CEO Dave Lewis also announced there would be no final dividend for this financial year, and he is set to begin discussions with relevant parties on closing the company’s pension scheme.
Lewis is confident the moves already taken have had some positive impact
Former Halfords CEO Matt Davies, known for his successful turnaround of the British car and bike parts retailer, has been named the new head of Tesco’s UK and Ireland business. Other moves include selling Tesco Broadband and Blinkbox, the company’s movie streaming service, to telecommunications company TalkTalk.
The announced plans could spell new beginnings for the embattled supermarket giant Tesco, which suffered from five consecutive profit warnings in 2014 and a high-profile accounting scandal in which profits were overstated by £263m. The new strategy has provided some assurance to investors; shares increased by over 5 percent in London following the news.
Lewis is confident the moves already taken have had some positive impact. “The investments we are making in service, availability and selectively in price are already resulting in a better shopping experience,” he said in a statement.
But the most recent results still reported a 2.9 percent drop in like-for-like sales (excluding fuel) for the 19 weeks to January 3, including a 0.3 percent decline in the six-week Christmas trading period.

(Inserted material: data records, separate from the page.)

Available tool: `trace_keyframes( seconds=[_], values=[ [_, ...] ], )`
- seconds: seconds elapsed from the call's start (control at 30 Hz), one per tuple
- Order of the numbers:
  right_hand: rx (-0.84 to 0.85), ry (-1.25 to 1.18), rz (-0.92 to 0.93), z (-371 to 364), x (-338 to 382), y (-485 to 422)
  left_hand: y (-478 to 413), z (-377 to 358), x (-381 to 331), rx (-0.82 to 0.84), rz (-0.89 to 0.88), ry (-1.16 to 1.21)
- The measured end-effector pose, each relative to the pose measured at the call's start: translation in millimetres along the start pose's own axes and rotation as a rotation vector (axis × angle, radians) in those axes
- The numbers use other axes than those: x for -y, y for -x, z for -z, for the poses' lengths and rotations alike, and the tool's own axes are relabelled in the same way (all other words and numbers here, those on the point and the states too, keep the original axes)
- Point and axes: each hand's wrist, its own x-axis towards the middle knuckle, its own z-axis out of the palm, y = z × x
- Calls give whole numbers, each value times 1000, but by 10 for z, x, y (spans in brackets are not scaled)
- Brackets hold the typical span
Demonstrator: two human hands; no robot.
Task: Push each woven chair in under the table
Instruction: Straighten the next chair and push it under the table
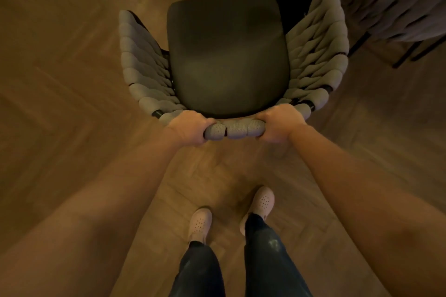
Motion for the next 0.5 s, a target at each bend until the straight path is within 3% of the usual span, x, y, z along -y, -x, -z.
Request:
trace_keyframes(
  seconds=[0.17, 0.33, 0.4, 0.43, 0.5],
  values=[
    [34, -7, 39, 53, -145, -15, -135, 78, -43, -51, -31, -18],
    [64, -14, 82, 20, -222, -67, -182, 67, -21, -2, -7, -16],
    [112, -124, 32, 85, -222, -46, -190, 72, 15, 49, 8, 54],
    [83, -217, -15, 99, -234, -12, -171, 63, 34, 69, 22, 126],
    [-232, -317, -151, 67, -347, -5, -91, 85, 76, 9, 98, 339]
  ],
)
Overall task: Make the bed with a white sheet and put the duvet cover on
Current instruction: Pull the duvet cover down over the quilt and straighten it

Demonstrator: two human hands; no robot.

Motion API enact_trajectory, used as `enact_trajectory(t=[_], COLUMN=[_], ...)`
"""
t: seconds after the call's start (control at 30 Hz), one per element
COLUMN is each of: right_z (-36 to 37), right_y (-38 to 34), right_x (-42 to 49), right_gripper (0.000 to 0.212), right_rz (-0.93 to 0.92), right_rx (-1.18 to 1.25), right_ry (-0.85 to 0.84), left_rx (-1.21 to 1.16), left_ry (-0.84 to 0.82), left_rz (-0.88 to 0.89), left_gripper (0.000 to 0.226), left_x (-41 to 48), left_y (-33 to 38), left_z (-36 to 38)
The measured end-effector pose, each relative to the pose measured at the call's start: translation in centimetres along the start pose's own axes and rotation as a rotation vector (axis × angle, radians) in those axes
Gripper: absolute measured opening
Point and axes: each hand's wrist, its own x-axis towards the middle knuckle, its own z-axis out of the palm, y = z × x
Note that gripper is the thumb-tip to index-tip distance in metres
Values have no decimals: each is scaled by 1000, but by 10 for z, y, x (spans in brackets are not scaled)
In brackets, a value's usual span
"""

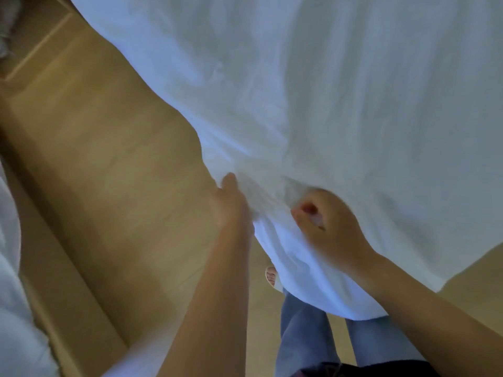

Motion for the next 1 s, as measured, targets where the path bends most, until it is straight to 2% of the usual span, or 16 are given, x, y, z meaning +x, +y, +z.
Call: enact_trajectory(t=[0.03, 0.1, 0.13, 0.2, 0.3, 0.4, 0.47, 0.5, 0.57, 0.6, 0.67, 0.8, 0.87, 1.0], right_z=[-4, -8, -8, -4, 3, 12, 13, 7, -16, -31, -51, -44, -39, -36], right_y=[-2, -4, -5, -4, 3, 11, 13, 14, 16, 18, 25, 37, 39, 41], right_x=[6, 18, 25, 41, 64, 72, 77, 80, 85, 87, 87, 91, 96, 98], right_gripper=[25, 66, 79, 89, 80, 45, 33, 29, 22, 29, 38, 27, 27, 30], right_rz=[17, -3, -13, 34, 184, 172, 147, 146, 85, 56, 81, 144, 141, 173], right_rx=[25, 42, 5, -163, -505, -697, -583, -416, -90, -27, -6, -122, -115, -145], right_ry=[39, 96, 121, 120, 34, -26, -55, -29, 176, 300, 391, 226, 197, 102], left_rx=[-149, -420, -466, -383, -56, 127, 256, 321, 370, 394, 473, 460, 489, 263], left_ry=[-84, -320, -398, -465, -377, -220, -147, -106, -53, -45, -19, 85, 48, 29], left_rz=[-7, 28, 41, 6, -163, -226, -162, -105, -48, -51, -63, -172, -200, -104], left_gripper=[29, 26, 26, 33, 30, 14, 13, 16, 32, 45, 69, 89, 79, 35], left_x=[-8, -28, -33, -37, -31, -13, -4, -2, 2, 5, 11, 22, 25, 9], left_y=[10, 27, 30, 29, 15, -7, -20, -24, -29, -32, -35, -36, -41, -29], left_z=[-9, -26, -29, -22, 7, 24, 28, 29, 31, 33, 40, 54, 56, 57])
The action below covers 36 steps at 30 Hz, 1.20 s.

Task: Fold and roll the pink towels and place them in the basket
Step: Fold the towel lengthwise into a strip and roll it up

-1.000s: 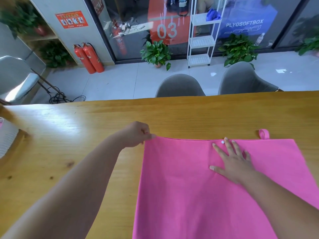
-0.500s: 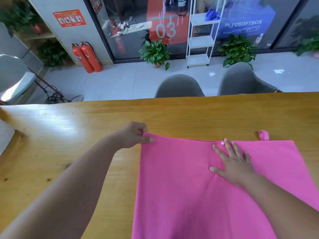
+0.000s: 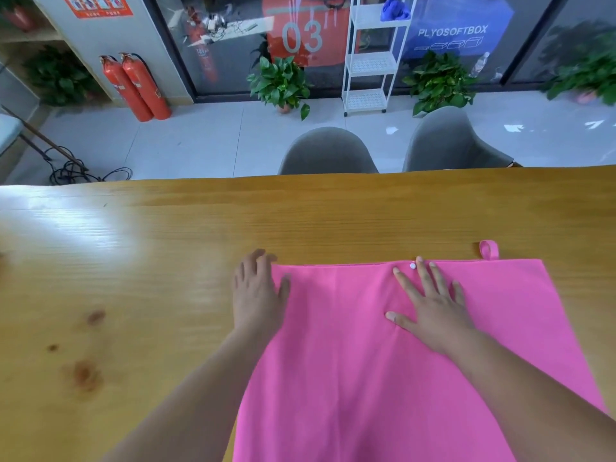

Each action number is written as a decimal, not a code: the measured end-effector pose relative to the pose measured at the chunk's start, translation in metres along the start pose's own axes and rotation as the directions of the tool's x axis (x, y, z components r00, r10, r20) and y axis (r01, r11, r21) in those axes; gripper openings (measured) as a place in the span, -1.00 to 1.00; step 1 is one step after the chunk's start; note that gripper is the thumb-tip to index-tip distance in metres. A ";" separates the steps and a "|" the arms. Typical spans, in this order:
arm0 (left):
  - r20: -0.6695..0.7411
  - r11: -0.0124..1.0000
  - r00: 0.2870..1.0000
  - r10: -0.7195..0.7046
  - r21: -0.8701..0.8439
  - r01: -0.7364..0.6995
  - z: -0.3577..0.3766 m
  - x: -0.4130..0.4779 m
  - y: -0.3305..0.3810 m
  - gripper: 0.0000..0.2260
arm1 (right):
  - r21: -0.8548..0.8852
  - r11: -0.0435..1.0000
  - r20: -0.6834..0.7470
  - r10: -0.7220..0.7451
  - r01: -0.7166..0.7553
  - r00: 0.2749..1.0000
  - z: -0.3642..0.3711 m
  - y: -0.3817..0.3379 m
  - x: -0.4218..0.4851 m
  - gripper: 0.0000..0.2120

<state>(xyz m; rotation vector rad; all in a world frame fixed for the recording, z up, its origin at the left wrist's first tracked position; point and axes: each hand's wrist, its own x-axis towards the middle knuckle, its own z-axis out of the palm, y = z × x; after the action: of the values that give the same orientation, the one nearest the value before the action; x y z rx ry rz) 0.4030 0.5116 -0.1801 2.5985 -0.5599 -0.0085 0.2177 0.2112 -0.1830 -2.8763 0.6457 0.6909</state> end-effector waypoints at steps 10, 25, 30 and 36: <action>0.298 0.901 0.930 0.214 0.307 -0.306 0.040 -0.013 -0.033 -0.31 | 0.010 1.000 -0.140 -0.014 0.015 0.990 0.009 0.013 0.018 -0.12; 0.227 0.920 0.968 -0.105 0.391 0.008 0.057 -0.013 0.022 -0.23 | 0.039 0.994 -0.260 0.112 -0.105 0.959 0.020 0.100 0.021 -0.25; 0.298 0.913 0.945 -0.136 0.407 0.003 0.061 0.035 0.027 -0.18 | 0.056 0.987 -0.234 0.160 -0.151 0.959 0.003 0.112 0.064 -0.23; 0.363 0.897 0.925 -0.107 0.436 -0.068 0.078 0.047 0.091 -0.29 | 0.113 0.982 -0.154 0.167 -0.150 0.974 -0.022 0.072 0.078 -0.23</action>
<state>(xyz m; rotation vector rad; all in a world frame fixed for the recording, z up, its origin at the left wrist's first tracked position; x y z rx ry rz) 0.4030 0.3846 -0.2031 3.0723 -0.7420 -0.4541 0.2586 0.1122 -0.1993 -2.8299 0.9127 0.4284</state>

Tesco isn’t alone in its struggles, with other major UK supermarket chains feeling the strain; Sainsbury’s like-for-like sales (excluding fuel) fell 1.7 percent in the 14 weeks to 3 January, and sales have plunged 36 percent in a year, the BBC reports. Those results nevertheless beat expectations and marked an improvement from the previous quarter, during which sales fell 2.8 percent.
Tesco has slashed prices on 1,000 of its core groceries, and Sainsbury’s and ASDA are taking a similar approach – investing £150m and £300m respectively in order to cut prices on their most popular products.
Lewis said the Tesco plans involve “some very difficult changes”, but he is optimistic for the retailer’s future. “I am very conscious that the consequences of these changes are significant for all stakeholders,” he said. “Our recent performance gives us confidence that when we pull together and put the customer first we can deliver the right results.”